Dataset excerpts: Begin

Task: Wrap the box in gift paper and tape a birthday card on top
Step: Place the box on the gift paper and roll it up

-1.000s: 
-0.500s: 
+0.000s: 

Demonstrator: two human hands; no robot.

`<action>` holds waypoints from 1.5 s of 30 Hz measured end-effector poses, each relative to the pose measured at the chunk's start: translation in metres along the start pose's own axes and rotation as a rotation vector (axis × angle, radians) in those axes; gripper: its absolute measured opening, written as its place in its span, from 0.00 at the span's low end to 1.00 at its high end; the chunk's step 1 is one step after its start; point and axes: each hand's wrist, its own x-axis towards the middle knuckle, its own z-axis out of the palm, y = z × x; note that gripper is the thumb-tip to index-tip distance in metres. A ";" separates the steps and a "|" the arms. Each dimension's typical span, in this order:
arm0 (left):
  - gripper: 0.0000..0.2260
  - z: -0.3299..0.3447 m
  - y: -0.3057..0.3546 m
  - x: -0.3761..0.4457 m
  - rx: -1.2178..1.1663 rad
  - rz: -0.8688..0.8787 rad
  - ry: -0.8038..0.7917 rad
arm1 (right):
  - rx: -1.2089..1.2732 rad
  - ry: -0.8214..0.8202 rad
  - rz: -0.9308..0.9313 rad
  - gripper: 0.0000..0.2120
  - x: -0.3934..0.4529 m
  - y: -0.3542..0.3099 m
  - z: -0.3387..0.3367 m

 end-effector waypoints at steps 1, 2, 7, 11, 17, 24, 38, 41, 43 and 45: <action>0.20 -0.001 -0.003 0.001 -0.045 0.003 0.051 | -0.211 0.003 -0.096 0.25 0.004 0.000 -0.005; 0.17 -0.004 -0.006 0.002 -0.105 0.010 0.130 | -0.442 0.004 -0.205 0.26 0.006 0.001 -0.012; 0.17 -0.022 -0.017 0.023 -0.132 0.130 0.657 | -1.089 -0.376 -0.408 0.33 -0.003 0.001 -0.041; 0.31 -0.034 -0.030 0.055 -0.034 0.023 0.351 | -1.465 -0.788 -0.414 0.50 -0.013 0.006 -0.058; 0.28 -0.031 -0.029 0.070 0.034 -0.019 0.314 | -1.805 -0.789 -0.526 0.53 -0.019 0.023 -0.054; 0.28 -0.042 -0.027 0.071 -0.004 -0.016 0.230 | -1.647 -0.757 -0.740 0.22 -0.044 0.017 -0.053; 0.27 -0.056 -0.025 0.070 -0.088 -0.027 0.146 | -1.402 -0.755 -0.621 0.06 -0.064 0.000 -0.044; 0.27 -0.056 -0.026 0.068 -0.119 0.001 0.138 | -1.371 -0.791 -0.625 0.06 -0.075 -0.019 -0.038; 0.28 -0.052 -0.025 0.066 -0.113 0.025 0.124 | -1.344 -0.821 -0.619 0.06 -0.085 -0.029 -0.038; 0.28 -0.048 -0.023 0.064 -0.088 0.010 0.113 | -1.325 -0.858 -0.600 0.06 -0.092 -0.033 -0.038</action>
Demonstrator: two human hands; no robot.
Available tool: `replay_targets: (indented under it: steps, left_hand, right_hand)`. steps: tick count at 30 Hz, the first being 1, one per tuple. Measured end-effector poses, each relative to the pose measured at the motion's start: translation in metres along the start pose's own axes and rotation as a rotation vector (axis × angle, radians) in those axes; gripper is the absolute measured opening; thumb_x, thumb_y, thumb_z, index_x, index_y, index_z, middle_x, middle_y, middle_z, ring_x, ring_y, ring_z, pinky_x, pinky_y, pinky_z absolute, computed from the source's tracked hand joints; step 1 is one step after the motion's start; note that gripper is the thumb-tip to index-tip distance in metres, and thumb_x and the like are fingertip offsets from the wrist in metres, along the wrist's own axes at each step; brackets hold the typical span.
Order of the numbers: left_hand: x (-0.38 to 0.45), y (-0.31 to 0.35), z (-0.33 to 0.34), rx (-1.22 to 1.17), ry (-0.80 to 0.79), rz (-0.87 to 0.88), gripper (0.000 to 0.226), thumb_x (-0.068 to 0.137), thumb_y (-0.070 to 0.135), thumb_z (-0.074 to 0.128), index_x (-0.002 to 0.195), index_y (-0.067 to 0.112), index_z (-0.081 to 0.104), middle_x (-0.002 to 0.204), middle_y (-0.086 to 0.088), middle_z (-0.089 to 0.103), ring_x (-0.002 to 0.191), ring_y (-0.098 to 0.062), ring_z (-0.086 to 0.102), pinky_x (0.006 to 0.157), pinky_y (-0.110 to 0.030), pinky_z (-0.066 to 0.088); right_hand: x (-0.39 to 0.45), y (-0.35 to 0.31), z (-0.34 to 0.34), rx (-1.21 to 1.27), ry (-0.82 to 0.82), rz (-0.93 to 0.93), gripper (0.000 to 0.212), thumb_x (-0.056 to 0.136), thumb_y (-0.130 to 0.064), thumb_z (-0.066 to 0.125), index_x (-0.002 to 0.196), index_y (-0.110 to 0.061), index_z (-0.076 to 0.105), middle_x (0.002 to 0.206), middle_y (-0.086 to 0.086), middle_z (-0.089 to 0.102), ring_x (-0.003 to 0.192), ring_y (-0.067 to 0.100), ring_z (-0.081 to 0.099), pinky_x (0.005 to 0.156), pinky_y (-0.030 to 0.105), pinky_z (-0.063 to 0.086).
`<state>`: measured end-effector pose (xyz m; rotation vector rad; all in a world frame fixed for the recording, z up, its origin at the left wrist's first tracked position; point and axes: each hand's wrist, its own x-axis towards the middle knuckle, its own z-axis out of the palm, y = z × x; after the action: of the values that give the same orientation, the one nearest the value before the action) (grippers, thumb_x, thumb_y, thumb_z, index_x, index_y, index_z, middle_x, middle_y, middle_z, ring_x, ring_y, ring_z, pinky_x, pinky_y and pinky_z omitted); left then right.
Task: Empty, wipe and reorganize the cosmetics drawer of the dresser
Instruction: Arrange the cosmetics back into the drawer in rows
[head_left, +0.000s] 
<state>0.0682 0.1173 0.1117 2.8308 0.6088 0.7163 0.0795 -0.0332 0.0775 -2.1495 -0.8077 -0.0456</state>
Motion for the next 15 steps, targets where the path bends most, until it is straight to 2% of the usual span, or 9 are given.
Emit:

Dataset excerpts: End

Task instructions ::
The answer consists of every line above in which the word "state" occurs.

Task solution ::
`<state>`: measured end-effector pose (xyz m; rotation vector rad; all in a world frame fixed for the recording, z up, its origin at the left wrist's first tracked position; point and axes: each hand's wrist, its own x-axis towards the middle knuckle, its own z-axis out of the palm, y = z × x; after the action: of the values that give the same orientation, the one nearest the value before the action) (grippers, thumb_x, thumb_y, thumb_z, index_x, index_y, index_z, middle_x, middle_y, middle_z, ring_x, ring_y, ring_z, pinky_x, pinky_y and pinky_z omitted); left then right.
<state>0.0682 0.1173 0.1117 2.8308 0.6088 0.7163 0.0795 -0.0332 0.0775 -2.1495 -0.8077 -0.0456</state>

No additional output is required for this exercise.